在2型糖尿病发病机制中,游离脂肪酸(FFA)激活蛋白激酶C(PKC)亚型可能在胰腺β细胞质量扩张失败以补偿外周胰岛素抵抗方面发挥作用。在体外试验中,以生物素化的神经颗粒蛋白为底物,评估了脂质部分对传统(PKC-α和-β1)、新型(PKC-δ)和非典型(PKC-ζ)PKC亚型激活的影响。油酰辅酶A(CoA)和棕榈酰辅酶A,而非未酯化的FFA,显著增加了所有PKC亚型的活性(P≤0.05),尤其是PKC-δ的活性。研究发现,FFA(0.4 mM油酸/与0.5%牛血清白蛋白复合)抑制了胰腺β细胞系(INS-1)中胰岛素样生长因子-I(IGF-I)诱导的蛋白激酶B(PKB)激活,但在存在通用PKC抑制剂(Gö6850;1 μM)时这种抑制作用得到缓解。为了进一步研究传统或新型PKC亚型是否对β细胞增殖产生不利影响,研究了佛波酯(佛波醇12-肉豆蔻酸酯13-乙酸酯;PMA)介导的这些PKC亚型激活对葡萄糖/IGF-I诱导的INS-1细胞有丝分裂以及胰岛素受体底物(IRS)介导的信号转导的影响。
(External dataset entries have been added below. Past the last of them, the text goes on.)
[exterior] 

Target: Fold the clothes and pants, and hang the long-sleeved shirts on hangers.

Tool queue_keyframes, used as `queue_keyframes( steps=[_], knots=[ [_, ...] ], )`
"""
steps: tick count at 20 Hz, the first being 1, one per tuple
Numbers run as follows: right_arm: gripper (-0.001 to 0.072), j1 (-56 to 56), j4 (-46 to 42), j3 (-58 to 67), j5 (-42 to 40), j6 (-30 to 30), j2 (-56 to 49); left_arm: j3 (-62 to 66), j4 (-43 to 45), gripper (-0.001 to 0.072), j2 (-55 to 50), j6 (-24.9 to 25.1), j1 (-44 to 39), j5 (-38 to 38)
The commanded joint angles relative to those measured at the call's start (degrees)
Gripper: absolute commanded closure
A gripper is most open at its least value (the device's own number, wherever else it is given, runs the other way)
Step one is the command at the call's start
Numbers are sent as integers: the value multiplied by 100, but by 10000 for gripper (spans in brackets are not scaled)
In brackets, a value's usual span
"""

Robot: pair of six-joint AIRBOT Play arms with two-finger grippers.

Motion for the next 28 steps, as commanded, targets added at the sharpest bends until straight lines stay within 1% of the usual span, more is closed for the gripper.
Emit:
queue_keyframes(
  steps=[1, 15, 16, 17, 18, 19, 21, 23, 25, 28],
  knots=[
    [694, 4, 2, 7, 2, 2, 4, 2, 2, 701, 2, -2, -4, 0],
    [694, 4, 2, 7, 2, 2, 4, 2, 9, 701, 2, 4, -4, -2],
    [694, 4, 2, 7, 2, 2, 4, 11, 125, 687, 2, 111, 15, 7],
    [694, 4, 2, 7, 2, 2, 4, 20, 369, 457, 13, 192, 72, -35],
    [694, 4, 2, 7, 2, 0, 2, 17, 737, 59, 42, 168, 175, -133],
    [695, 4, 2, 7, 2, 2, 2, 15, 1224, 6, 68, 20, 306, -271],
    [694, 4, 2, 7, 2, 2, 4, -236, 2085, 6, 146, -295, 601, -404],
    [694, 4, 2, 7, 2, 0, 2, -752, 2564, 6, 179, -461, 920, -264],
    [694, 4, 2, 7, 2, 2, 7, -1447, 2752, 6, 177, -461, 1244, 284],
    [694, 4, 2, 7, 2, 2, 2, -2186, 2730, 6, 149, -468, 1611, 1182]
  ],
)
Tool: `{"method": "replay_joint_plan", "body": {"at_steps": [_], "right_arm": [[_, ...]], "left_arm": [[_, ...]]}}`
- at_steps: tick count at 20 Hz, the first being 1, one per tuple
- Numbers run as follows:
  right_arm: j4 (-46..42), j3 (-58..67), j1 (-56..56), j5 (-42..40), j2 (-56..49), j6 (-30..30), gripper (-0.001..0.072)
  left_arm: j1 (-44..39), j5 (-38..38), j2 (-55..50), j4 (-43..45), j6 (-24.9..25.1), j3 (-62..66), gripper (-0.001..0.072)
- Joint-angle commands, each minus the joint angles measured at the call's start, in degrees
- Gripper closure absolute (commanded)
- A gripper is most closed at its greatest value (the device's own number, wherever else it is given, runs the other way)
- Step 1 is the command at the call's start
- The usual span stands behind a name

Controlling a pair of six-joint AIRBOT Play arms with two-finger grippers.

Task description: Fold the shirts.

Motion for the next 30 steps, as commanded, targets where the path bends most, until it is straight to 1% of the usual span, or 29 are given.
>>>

PMA介导的PKC激活(100 nM;4小时)降低了葡萄糖/IGF-I介导的β细胞有丝分裂(>50%;P≤0.05),这可被通用PKC抑制剂Gö6850(1 μM)逆转,表明是PKC的作用而非非特异性的PMA毒性。PMA抑制了IGF-I诱导的PKB激活,这与抑制IGF-I诱导的IRS-2与磷脂酰肌醇-3激酶的p85调节亚基的结合相关。然而,相反的是,PMA激活了丝裂原活化蛋白激酶Erk1/2。使用PKC亚型抑制剂的滴定抑制分析表明,这些PMA诱导的效应是通过新型PKC亚型介导的。因此,FFA/PMA诱导的新型PKC亚型激活可部分通过降低PKB激活来抑制葡萄糖/IGF-I介导的β细胞有丝分裂,尽管Erk1/2上调。因此,长链酰基辅酶A激活新型PKC亚型很可能在2型糖尿病发病机制中导致β细胞质量减少,类似于它们对胰岛素信号转导的抑制从而导致胰岛素抵抗。